I've cut it down to a simple tcl script that demonstrates a 2Mb leak each time. It would be 4Mb if I attach a pipe to the stderr channel too.

...................................................
proc callback {chan fid} {
read $fid
}

pipe in_r in_w
pipe out_r out_w

fconfigure $out_r -blocking 0 -buffering none

set pid [exec ls <@$in_r >@$out_w &]

fileevent $out_r readable "callback stdout $out_r"

# wait for "ls" to die
sleep 1
# MUST force the event loop to be processed
update

close $in_r
close $in_w
close $out_r
close $out_w
...................................................

run the above script repeatedly in the same interpreter session and watch the Virtual Size grow in ProcessExplorer.

I've dug down into the code in tclWinPipe.c and I'm pretty sure its happening because of the TerminateThread calls used to kill the pipe read thread.

It has to resort to a TerminateThread because the ReadFile call in the read thread is blocked.
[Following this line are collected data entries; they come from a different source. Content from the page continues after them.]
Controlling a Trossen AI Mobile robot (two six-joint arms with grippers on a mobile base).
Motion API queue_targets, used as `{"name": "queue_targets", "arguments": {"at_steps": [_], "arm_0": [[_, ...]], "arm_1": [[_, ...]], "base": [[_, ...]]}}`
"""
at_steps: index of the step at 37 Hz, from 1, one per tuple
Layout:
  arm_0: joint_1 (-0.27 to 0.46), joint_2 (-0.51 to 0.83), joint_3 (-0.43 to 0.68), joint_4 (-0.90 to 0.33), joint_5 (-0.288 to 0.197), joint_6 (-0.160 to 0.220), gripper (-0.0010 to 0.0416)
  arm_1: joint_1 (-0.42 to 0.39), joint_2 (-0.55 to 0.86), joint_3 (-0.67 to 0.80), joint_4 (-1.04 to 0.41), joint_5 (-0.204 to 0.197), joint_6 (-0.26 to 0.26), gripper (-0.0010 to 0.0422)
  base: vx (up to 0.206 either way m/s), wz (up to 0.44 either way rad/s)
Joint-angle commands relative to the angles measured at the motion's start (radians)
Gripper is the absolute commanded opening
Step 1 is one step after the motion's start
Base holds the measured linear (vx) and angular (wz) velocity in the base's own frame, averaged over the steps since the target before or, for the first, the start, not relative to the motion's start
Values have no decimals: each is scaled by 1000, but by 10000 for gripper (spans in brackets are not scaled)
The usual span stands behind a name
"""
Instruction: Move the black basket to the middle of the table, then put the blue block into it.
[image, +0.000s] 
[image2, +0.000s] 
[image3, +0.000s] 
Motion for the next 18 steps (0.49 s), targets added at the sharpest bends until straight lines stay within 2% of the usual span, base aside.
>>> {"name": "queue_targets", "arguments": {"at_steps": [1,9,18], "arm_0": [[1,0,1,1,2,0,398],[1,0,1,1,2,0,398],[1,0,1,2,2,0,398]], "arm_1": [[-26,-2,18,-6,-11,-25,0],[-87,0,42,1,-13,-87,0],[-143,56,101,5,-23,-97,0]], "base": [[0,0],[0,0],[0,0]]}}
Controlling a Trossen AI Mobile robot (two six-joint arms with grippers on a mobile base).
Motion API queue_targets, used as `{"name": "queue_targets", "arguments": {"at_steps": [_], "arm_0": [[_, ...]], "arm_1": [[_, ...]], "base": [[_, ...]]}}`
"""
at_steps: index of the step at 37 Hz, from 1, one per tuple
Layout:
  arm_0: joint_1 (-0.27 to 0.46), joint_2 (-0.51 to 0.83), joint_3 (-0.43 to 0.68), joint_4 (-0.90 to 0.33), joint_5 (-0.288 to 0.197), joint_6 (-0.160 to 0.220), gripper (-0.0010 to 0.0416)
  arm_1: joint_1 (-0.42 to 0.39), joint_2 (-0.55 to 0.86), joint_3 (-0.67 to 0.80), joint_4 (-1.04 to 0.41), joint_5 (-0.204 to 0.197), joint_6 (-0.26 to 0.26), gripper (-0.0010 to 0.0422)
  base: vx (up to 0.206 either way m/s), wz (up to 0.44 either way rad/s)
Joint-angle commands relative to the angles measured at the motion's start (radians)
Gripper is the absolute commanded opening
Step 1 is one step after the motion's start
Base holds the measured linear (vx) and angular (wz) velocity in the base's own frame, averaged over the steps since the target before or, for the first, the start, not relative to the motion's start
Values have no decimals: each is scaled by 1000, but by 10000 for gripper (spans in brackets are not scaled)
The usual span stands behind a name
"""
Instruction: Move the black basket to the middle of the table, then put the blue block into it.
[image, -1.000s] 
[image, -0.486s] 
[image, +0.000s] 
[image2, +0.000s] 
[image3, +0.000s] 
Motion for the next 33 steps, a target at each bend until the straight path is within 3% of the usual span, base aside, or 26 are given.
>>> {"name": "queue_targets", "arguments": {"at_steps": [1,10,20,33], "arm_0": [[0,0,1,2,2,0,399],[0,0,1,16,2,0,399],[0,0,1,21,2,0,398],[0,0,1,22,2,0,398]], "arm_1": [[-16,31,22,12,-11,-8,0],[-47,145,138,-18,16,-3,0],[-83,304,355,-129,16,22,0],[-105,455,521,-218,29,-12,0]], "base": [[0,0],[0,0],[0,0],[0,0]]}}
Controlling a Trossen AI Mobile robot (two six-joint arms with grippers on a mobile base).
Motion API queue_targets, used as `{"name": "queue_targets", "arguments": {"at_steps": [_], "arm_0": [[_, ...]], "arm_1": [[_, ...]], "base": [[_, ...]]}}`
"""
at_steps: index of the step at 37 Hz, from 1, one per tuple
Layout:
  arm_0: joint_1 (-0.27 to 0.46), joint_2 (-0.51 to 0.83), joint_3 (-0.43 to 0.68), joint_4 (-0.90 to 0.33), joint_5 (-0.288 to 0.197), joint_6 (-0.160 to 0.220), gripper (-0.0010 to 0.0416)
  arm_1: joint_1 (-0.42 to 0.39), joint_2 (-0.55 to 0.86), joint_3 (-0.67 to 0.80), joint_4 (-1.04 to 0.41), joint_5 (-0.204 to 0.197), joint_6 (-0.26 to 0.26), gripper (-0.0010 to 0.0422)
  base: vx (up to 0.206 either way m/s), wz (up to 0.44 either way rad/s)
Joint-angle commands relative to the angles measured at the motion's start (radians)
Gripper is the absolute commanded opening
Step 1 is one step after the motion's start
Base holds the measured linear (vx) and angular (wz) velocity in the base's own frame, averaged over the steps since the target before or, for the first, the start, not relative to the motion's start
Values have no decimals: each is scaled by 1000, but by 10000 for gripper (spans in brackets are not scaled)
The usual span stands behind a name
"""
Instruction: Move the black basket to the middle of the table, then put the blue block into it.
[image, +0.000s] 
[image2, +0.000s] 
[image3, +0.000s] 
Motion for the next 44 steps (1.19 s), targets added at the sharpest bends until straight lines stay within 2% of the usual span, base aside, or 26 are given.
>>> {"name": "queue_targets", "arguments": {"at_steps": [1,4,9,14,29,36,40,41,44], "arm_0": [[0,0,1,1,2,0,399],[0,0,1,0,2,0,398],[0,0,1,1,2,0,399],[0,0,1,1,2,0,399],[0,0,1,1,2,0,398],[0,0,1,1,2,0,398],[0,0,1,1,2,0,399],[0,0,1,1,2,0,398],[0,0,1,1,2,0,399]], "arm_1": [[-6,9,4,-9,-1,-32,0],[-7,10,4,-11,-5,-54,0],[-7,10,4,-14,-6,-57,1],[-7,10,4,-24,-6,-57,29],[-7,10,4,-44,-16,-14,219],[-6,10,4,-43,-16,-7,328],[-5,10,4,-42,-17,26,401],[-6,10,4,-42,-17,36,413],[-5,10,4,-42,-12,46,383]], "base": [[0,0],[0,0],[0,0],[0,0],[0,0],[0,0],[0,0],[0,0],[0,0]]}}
What I don't quite understand is why it stays blocked even after the child process it is reading from is long dead.

I've seen suggestions elsewhere that to get round the blocking problem of ReadFile it should be used in asynchronous mode.

This bug is really crippling my app. I'd really like to see a fix for it soon.

Discussion

  • Mark Gammon

    Mark Gammon - 2008-05-06
    • priority: 5 --> 8
     
  • Alexandre Ferrieux

    Logged In: YES
    user_id=496139
    Originator: NO

    Just to be sure.. You're using TclX, right ?
    (That's funny, I was precisely considering integrating TclX's standalone pipes into the core (TIP304))
    Will try to reproduce; please give TclX version used.

     
  • David Gravereaux

    Logged In: YES
    user_id=7549
    Originator: NO

    Mark, are you actually waiting waiting for EOF in the readable callback? [close] should happen there, not in the top after churning the event loop. No wonder you're hitting that situation.

     
  • David Gravereaux

    Logged In: YES
    user_id=7549
    Originator: NO

    proc callback {x out_r} {
    set line[gets $out_r]
    ...
    if {[eof $out_r]} {
    close $out_r
    set ::done 1
    }
    }

    Do it that way and use [vwait $done] instead of [update] in the top

     
  • Alexandre Ferrieux

    Logged In: YES
    user_id=496139
    Originator: NO

    David, while I agree with you that [update] is dangerous here in that potentially it will only superficially skim the event queue, I don't understand the 2M leak yet. Closing from within a callback or not doesn't change much from the notifier's PoV...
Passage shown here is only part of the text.